Practical Showdown: Performance Testing of Rust vs C++ High-Frequency Trading Engines Reveals Surprising Results

Introduction

In the field of high-frequency trading, every microsecond is worth a fortune. When your trading engine starts to exhibit delays, and orders cannot be completed within milliseconds, market price spreads move quickly, and market makers withdraw quotes, this is not just a technical issue but a direct economic loss.

Recently, a trading team encountered such a dilemma: their meticulously crafted C++ trading engine began to frequently experience tail latency (p99 latency) spikes. After a serious incident, a senior trader sent a message saying, “Your engine just cost us a trade that could pay your annual salary.”

The team made a bold decision: to rewrite the core engine in Rust and conduct comparative tests against the C++ version on the same hardware. The test results shocked all the C++ veterans— the Rust version outperformed in latency, and the advantage was significant.

This is not just a simple performance comparison story between languages, but about how language design can enforce better system architecture. Let’s delve into the entire process of this practical showdown.

The Origin of the Problem: Latency Crisis

This trading engine is not a toy-level system. It needs to handle market data from multiple exchanges simultaneously, standardize data, run a matching engine, perform risk checks, and then send orders back to the exchanges. The entire process’s p99 latency must be kept under 1 millisecond, with no jitter even under sudden traffic spikes.

Most of the engine’s code is written in C++, meticulously optimized:

  • Custom memory allocator
  • Handwritten lock-free queues
  • Warmed-up caches

It seems like a codebase that every systems engineer would be proud of.

However, when the market entered new trading modes, problems arose:

  • More trading varieties
  • Thicker order books
  • More severe traffic bursts

The median latency performed normally, and the monitoring dashboard showed everything was fine. But p99 and p999 latencies began to spiral out of control. A few unfortunate orders would be delayed by hundreds of microseconds.

In high-frequency trading, these few unfortunate orders are the only ones that will be remembered.

Why Consider Rust

The team was not a bunch of Rust enthusiasts. Most members grew up in C and C++ environments. The build systems, deployment processes, and monitoring tools were all designed for C++. They had rich experience debugging segmentation faults via SSH at three in the morning.

Rust initially felt more academic—suitable for technical sharing, possibly for developing auxiliary services, but not for hot paths.

Two things changed this perception:

First, the team tracked several severe tail latency spikes and found that the root cause was small memory issues and subtle sharing patterns in the C++ code.
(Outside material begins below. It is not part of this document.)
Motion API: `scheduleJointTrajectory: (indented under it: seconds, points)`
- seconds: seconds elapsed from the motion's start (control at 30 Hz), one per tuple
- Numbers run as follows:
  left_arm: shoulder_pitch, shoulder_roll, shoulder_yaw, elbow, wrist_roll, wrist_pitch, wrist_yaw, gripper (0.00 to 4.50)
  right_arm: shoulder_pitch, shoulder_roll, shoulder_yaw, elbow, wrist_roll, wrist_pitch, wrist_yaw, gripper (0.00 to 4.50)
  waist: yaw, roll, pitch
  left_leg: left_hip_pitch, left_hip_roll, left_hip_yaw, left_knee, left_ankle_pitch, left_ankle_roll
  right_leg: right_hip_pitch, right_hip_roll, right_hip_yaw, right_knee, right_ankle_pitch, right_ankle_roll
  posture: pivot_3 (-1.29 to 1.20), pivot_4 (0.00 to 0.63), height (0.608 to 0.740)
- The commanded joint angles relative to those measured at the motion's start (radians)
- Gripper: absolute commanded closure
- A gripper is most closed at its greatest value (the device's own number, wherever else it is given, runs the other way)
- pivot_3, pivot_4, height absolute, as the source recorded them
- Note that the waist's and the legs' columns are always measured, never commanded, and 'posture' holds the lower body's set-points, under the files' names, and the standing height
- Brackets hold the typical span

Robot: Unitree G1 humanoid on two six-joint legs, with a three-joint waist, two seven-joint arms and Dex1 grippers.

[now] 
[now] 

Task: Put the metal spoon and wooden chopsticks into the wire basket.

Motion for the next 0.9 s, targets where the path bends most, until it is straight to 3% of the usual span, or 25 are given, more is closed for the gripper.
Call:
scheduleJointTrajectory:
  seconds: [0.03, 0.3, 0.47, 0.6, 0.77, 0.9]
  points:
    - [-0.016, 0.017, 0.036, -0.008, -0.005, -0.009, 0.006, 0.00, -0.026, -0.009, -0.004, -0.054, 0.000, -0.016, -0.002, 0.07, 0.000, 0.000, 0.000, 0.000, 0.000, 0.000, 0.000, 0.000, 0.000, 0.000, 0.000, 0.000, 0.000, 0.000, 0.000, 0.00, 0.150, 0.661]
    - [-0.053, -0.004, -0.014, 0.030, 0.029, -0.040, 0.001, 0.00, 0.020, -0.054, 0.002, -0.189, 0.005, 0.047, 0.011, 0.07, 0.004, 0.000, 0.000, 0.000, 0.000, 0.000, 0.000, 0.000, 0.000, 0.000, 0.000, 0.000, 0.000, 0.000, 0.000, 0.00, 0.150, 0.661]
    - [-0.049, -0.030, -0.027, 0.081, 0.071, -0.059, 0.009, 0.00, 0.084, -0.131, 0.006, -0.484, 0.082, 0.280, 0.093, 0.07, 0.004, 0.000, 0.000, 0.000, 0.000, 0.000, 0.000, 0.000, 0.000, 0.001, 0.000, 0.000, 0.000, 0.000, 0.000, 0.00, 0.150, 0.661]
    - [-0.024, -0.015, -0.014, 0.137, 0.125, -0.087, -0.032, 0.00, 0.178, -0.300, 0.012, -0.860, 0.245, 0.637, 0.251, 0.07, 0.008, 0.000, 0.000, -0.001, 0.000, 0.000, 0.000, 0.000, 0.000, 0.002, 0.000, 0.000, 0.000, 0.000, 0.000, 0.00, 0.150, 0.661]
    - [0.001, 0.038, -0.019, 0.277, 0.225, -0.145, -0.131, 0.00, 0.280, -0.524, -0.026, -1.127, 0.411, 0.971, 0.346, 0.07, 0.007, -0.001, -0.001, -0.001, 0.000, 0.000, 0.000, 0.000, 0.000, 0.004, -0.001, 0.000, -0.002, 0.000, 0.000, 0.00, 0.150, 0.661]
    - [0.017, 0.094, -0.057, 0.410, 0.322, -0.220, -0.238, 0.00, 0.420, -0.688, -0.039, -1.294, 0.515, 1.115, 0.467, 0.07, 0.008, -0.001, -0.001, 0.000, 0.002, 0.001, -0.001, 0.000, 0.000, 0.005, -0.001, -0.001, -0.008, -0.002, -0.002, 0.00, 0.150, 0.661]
These issues did not lead to crashes but were enough to cause allocator contention, cache thrashing, and lock convoying under high load.

Second, they conducted a weekend experiment: they built a small prototype in Rust for part of the pipeline, connected to the same market data source. This prototype showed a smoother latency histogram even before tuning.

The deeper they delved into the flame graphs, the more an idea lingered:

Perhaps the language that protects you from data races and dangling pointers will also drive you to build designs that perform better under load.

Architecture Comparison Testing

The team decided to replicate the core path in Rust, allowing both systems to receive the same data and conduct comparisons under real load generators.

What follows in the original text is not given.